The violence here is about on par with New York Ripper, in the sense that not just one, but two people are stabbed viciously and repeatedly in the crotch, and a man is shot and then set on fire. And if you thought Maria Angela Giordano had it rough in Burial Ground and Patrick Still Lives, here she has one of her legs sawn off. Her body is found crammed in her own refrigerator (the half-size so popular in ‘70s apartments) in a scene that directly rips off Short Night of the Glass Dolls, albeit less effectively. The ridiculous level of violence is contrasted with almost constant nudity — both male and female — and a wider variety of sex acts than arguably any giallo film. Most of them are carried out by the sweet and innocent-looking Leonara Fani (Pensione paura) and Gianni Dei (Patrick Still Lives), who are on screen for much of the film’s running time, despite the fact that it’s a mystery to solve their murder.
Giallo a Venezia really has the flimsiest excuse for a plot — the script constantly comes to a halt for relentlessly sex scenes — though I think it would have worked if it had been more cleverly written, like The Pyjama Girl Case, which is similarly tragic and sex-obsessed. The mystery essentially hinges on two elements. First, the Inspector can’t figure out why Flavia was drowned in the canal, but then pulled from the water and left on the banks. It is this unanswered question that propels the case forward, because them being murdered is apparently not enough. Later, what leads the detective to the truth is a pretty stupid plot reveal — an intrusive neighbor knew the location of two key witnesses all along.
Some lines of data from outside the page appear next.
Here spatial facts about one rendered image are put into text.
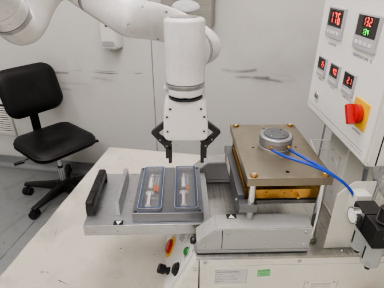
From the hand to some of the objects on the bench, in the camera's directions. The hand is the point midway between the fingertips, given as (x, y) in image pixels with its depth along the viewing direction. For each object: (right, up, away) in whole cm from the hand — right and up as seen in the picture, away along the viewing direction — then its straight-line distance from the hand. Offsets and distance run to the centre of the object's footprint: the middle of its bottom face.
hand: (186, 155), depth 78 cm
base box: (+21, -31, +15) cm, 40 cm away
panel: (-7, -30, +15) cm, 34 cm away
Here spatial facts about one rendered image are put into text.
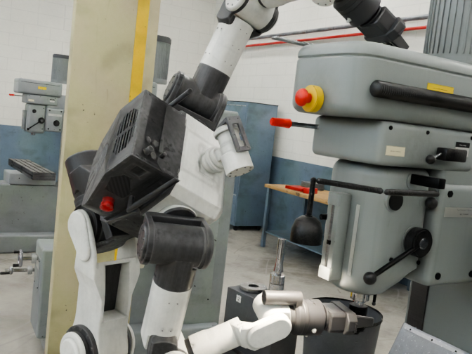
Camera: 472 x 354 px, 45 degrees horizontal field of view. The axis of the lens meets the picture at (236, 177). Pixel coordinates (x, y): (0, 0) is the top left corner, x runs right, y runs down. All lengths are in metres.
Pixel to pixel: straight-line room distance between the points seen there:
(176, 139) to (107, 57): 1.60
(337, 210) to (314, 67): 0.34
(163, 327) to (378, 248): 0.52
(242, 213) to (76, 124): 6.18
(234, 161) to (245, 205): 7.53
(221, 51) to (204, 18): 9.87
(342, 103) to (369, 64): 0.10
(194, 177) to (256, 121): 7.43
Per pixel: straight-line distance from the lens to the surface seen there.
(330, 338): 3.41
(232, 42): 1.49
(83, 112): 2.84
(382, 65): 1.24
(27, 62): 10.19
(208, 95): 1.48
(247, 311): 1.82
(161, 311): 1.28
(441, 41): 1.57
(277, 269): 1.77
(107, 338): 1.65
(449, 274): 1.53
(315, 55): 1.32
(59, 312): 3.01
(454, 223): 1.50
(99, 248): 1.60
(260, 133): 8.76
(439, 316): 1.82
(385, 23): 1.39
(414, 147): 1.35
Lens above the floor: 1.69
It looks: 6 degrees down
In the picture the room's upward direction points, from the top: 6 degrees clockwise
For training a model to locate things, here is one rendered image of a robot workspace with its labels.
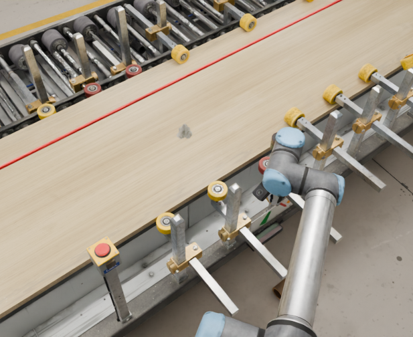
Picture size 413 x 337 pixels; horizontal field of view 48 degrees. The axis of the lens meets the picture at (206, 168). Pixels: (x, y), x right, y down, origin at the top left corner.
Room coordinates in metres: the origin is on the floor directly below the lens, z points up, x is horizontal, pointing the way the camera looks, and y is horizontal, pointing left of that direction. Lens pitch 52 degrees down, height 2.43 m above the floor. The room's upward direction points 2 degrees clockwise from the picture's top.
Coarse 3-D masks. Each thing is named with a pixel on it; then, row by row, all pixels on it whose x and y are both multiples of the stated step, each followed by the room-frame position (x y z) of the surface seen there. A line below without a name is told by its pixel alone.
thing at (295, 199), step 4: (288, 196) 1.09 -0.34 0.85; (292, 196) 1.08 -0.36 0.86; (296, 196) 1.09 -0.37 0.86; (292, 200) 1.07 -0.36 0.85; (296, 200) 1.07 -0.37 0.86; (300, 200) 1.07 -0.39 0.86; (296, 204) 1.05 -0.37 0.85; (300, 204) 1.05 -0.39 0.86; (300, 208) 1.04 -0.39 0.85; (332, 228) 0.94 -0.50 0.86; (332, 232) 0.92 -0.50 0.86; (336, 232) 0.92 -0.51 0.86; (332, 236) 0.90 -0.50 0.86; (336, 236) 0.90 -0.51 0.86; (340, 236) 0.90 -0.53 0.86; (332, 240) 0.90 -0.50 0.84; (336, 240) 0.89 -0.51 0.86; (340, 240) 0.90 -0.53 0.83
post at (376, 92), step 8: (376, 88) 1.42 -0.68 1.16; (376, 96) 1.40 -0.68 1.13; (368, 104) 1.41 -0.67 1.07; (376, 104) 1.41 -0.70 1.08; (368, 112) 1.40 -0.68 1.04; (360, 120) 1.42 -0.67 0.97; (368, 120) 1.41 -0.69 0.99; (360, 136) 1.40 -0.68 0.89; (352, 144) 1.41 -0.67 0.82; (352, 152) 1.40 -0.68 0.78
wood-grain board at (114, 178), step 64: (320, 0) 2.45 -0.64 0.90; (384, 0) 2.48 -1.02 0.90; (192, 64) 1.84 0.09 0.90; (256, 64) 1.86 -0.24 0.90; (320, 64) 1.88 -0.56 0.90; (384, 64) 1.89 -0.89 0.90; (64, 128) 1.38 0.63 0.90; (128, 128) 1.39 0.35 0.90; (192, 128) 1.41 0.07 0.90; (256, 128) 1.42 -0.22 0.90; (0, 192) 1.03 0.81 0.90; (64, 192) 1.04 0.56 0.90; (128, 192) 1.05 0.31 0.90; (192, 192) 1.06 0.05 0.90; (0, 256) 0.75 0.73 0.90; (64, 256) 0.76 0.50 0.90
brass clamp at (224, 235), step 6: (240, 216) 1.00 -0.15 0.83; (240, 222) 0.97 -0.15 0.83; (246, 222) 0.97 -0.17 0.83; (222, 228) 0.95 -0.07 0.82; (240, 228) 0.95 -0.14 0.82; (222, 234) 0.92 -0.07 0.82; (228, 234) 0.92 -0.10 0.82; (234, 234) 0.93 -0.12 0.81; (222, 240) 0.91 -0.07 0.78; (228, 240) 0.90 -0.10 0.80
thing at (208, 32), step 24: (120, 0) 2.49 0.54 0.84; (264, 0) 2.91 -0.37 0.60; (288, 0) 2.59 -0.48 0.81; (72, 24) 2.27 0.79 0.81; (96, 24) 2.37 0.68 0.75; (216, 24) 2.45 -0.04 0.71; (0, 48) 2.01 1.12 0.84; (72, 48) 2.18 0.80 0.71; (168, 48) 2.25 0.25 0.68; (24, 72) 1.96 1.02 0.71; (48, 72) 1.96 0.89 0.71; (96, 72) 1.98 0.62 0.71; (24, 96) 1.77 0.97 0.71; (48, 96) 1.77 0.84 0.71; (72, 96) 1.65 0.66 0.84; (0, 120) 1.69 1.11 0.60; (24, 120) 1.48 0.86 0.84
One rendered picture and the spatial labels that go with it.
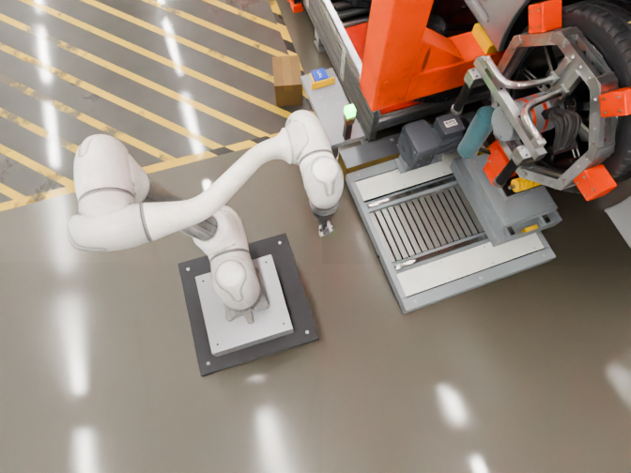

Compared to a number of other giallo films set in Venice — such as Who Saw Her Die?, Don’t Look Now, and The Bloodstained Shadow — this is the seediest Venice has probably every looked. And I don’t mean just because of the sexual content. This is sort of drab and ugly as far as giallo films go and it lacks the hyper stylized elements of early classics like Blood and Black Lace, or the later era atmospheric, oneiric works like Footprints on the Moon or House with Laughing Windows. With that said, there are some likable performances, namely from the two leading ladies and Jeff Blynn (Cliffhanger), who looks like a strange combination of Hall and Oates. The Inspector’s second in command, Eolo Capritti of Joe D’Amato’s Emanuelle’s Revenge and Dr. Jekyll Likes Them Hot, is sort of a poor man’s Italian Kojak. Though he’s really likable in Giallo a Venezia, I have a bizarre passion for Telly Savalas, who does appear in a number of giallo and Italian horror films (Death Smiles on a Murderer, Lisa and the Devil). In the beginning of the film, when Capritti is visible from the side only, I though for a second that Savalas was costarring and was nearly crushed when it turned out not to be him.
Giallo a Venezia is either going to be your new favorite movie or you will be completely horrified. It’s not available on DVD, but you can find it online with some digging or through this bootleg site. Really, the best I can do is compare it to New York Ripper, that paragon of filth and misanthropic violence. And unlike unlike basically any other giallo, sexy saxophone music incredulously plays for basically the entire film. If that doesn’t sell it, I don’t know what will.